[DATASET EXTRACT — start]
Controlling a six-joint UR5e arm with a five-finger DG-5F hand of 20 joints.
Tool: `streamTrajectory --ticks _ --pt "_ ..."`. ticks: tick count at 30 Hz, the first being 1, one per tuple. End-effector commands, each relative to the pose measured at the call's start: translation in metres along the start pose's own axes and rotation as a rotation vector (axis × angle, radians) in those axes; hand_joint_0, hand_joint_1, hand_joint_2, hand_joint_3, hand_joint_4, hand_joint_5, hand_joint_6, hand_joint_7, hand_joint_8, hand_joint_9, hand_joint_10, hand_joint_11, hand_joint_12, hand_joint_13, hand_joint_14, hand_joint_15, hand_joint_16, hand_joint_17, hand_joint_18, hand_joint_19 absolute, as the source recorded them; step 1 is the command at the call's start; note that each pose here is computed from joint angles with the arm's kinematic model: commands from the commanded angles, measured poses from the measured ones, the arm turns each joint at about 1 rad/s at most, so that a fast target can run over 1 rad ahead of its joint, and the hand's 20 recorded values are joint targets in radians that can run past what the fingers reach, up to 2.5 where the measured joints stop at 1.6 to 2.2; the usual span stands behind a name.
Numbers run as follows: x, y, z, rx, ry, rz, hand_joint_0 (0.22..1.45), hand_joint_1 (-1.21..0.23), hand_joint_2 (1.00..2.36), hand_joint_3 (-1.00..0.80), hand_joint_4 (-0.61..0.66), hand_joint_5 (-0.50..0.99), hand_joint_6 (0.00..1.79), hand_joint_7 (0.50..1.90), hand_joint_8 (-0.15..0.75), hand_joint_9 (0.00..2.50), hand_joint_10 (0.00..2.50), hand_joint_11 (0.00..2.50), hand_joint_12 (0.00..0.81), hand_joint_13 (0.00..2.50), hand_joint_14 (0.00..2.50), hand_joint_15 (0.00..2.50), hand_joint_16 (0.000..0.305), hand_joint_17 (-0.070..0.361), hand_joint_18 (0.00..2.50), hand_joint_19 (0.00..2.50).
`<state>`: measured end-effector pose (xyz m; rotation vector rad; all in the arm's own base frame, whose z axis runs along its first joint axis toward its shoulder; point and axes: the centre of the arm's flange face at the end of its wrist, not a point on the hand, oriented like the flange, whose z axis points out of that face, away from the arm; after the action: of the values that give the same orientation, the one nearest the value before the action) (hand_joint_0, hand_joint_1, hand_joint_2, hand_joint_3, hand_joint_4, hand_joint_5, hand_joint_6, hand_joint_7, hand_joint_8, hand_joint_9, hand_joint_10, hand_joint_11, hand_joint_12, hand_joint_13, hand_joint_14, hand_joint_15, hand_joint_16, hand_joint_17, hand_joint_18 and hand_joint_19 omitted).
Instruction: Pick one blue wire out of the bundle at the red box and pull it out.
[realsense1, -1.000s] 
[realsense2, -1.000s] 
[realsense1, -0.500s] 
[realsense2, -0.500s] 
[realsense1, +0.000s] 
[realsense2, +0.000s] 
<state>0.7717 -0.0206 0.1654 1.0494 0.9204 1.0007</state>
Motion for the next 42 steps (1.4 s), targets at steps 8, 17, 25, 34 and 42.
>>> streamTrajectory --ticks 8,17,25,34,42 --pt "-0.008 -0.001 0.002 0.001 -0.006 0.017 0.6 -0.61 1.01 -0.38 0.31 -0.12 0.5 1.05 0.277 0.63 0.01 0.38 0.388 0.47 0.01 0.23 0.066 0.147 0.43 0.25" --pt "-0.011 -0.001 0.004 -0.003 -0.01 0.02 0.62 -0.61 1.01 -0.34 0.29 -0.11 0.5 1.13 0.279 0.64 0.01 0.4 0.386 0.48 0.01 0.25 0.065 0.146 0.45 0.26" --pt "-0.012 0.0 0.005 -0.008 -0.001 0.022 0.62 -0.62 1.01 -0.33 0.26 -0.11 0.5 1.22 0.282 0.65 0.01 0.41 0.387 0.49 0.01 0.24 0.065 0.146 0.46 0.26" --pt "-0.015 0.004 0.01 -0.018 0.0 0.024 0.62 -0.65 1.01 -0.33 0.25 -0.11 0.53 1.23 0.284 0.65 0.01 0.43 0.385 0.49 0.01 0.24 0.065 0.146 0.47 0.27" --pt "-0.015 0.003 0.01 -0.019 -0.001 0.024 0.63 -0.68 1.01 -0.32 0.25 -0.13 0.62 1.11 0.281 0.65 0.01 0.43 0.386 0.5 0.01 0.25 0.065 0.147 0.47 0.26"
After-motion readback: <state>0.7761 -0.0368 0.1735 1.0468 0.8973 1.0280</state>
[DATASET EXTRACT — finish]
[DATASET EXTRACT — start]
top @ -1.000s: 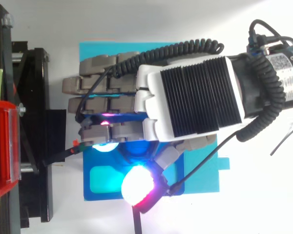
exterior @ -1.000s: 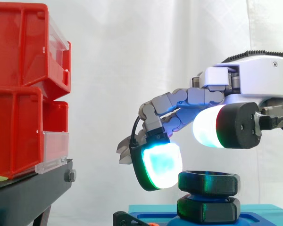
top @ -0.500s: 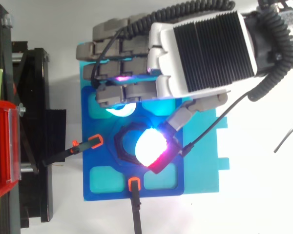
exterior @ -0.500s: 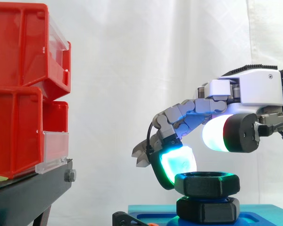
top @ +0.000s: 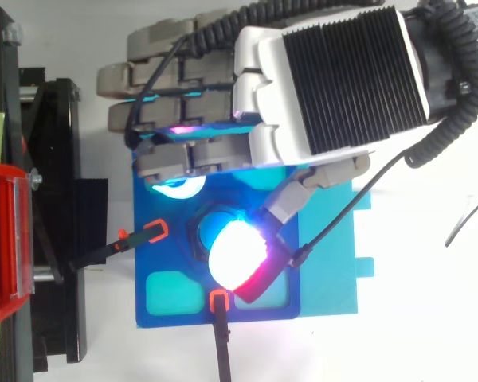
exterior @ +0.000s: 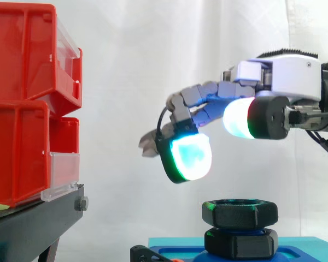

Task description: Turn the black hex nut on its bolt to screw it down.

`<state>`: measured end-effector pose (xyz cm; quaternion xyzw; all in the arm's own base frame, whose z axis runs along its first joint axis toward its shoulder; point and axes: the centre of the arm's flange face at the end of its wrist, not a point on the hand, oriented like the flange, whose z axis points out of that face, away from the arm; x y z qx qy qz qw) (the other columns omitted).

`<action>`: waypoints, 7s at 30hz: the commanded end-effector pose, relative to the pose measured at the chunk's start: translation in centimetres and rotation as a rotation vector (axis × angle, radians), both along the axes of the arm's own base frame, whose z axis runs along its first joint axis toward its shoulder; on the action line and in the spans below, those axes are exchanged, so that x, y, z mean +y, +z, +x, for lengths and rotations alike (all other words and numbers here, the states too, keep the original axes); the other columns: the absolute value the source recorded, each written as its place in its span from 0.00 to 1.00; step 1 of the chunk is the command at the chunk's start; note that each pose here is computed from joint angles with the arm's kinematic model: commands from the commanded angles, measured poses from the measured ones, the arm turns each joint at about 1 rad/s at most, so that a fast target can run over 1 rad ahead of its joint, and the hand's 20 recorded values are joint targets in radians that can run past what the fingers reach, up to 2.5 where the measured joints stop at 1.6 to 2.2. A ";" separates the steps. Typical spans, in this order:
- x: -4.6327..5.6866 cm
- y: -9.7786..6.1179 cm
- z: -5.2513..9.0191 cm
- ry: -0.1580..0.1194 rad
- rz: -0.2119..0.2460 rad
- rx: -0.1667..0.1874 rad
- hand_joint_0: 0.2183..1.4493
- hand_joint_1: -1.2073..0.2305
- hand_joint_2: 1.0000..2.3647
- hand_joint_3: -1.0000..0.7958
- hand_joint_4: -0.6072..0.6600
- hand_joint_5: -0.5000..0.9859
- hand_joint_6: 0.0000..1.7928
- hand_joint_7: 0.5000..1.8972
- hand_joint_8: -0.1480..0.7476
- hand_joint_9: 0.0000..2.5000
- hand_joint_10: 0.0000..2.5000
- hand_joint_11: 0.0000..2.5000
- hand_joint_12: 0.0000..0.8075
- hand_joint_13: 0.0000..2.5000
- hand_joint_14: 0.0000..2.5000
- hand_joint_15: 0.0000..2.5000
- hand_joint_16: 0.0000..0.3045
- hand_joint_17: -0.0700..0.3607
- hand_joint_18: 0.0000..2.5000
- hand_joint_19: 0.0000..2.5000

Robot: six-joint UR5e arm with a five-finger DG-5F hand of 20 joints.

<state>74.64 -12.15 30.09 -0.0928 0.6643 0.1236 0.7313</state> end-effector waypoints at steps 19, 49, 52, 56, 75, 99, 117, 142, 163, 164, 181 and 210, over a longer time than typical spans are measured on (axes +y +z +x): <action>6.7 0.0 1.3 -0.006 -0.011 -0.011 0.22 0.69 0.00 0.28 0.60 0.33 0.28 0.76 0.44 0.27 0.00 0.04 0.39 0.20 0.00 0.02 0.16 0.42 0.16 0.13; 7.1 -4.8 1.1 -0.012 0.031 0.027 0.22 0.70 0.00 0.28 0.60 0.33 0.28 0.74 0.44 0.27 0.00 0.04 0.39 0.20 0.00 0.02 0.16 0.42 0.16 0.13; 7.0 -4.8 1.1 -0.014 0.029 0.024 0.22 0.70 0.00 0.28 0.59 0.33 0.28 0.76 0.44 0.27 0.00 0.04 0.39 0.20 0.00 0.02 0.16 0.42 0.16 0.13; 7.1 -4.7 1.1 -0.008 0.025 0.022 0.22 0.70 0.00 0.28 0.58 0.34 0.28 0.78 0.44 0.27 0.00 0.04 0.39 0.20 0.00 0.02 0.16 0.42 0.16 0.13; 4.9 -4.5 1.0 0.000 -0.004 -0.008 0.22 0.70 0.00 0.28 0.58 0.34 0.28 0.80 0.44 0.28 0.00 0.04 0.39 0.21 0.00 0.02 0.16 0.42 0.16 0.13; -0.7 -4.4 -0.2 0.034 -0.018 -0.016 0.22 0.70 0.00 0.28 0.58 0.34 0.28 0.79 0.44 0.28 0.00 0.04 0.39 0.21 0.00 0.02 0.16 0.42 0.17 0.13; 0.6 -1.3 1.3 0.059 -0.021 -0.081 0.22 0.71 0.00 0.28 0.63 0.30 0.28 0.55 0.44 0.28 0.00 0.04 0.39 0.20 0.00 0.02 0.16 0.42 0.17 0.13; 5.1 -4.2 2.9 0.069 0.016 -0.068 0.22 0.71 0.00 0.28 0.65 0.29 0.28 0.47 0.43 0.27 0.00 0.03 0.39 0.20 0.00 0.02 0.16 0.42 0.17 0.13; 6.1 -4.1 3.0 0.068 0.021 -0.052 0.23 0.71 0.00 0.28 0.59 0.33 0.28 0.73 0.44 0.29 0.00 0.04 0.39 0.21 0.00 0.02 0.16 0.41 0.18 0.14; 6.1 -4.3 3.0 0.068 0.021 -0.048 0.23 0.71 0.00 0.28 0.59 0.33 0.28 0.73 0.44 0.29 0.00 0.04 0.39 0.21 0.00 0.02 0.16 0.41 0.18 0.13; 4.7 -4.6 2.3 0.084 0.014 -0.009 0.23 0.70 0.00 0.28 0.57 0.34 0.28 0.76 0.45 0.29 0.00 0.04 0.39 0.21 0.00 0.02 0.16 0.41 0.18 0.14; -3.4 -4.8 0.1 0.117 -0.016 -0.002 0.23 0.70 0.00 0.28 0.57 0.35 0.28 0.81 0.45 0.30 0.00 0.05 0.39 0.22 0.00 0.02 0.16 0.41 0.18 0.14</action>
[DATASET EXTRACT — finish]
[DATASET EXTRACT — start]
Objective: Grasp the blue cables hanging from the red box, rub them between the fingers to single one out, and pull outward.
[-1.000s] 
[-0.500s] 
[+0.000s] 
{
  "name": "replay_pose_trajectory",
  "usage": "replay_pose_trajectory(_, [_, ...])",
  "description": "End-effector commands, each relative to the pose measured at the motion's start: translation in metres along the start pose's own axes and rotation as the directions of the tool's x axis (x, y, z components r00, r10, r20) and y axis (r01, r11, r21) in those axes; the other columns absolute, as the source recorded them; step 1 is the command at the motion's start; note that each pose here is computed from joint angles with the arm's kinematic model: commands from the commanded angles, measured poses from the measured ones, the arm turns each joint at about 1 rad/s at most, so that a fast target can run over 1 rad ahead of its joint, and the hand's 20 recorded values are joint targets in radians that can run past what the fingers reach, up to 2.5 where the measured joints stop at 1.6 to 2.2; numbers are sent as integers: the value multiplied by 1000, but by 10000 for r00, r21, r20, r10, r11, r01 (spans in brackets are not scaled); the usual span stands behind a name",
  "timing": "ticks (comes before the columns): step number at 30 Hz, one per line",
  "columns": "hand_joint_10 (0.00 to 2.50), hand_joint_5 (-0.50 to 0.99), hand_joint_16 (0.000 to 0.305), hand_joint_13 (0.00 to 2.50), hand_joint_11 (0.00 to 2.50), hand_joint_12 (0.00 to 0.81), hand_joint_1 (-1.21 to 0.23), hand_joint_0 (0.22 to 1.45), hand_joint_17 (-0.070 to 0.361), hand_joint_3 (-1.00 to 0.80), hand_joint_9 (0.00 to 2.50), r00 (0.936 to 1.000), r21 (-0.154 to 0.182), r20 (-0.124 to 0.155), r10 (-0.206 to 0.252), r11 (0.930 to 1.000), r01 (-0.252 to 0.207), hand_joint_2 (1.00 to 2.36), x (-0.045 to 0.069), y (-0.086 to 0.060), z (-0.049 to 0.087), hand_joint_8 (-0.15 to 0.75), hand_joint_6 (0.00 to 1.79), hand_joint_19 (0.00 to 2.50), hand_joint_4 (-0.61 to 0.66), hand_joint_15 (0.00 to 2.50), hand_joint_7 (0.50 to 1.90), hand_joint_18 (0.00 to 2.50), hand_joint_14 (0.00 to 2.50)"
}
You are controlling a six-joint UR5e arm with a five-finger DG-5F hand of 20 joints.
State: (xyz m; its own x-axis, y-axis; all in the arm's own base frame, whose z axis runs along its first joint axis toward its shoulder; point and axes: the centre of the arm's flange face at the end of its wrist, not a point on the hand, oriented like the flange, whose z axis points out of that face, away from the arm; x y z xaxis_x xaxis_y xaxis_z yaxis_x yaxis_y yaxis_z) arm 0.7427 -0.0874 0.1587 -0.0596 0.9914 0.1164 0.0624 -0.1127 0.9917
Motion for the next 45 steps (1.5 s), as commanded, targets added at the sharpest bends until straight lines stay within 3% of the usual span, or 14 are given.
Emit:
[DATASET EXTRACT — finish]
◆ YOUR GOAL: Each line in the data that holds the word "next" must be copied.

◆ ANSWER BELOW:
Motion for the next 42 steps (1.4 s), targets at steps 8, 17, 25, 34 and 42.
Motion for the next 45 steps (1.5 s), as commanded, targets added at the sharpest bends until straight lines stay within 3% of the usual span, or 14 are given.

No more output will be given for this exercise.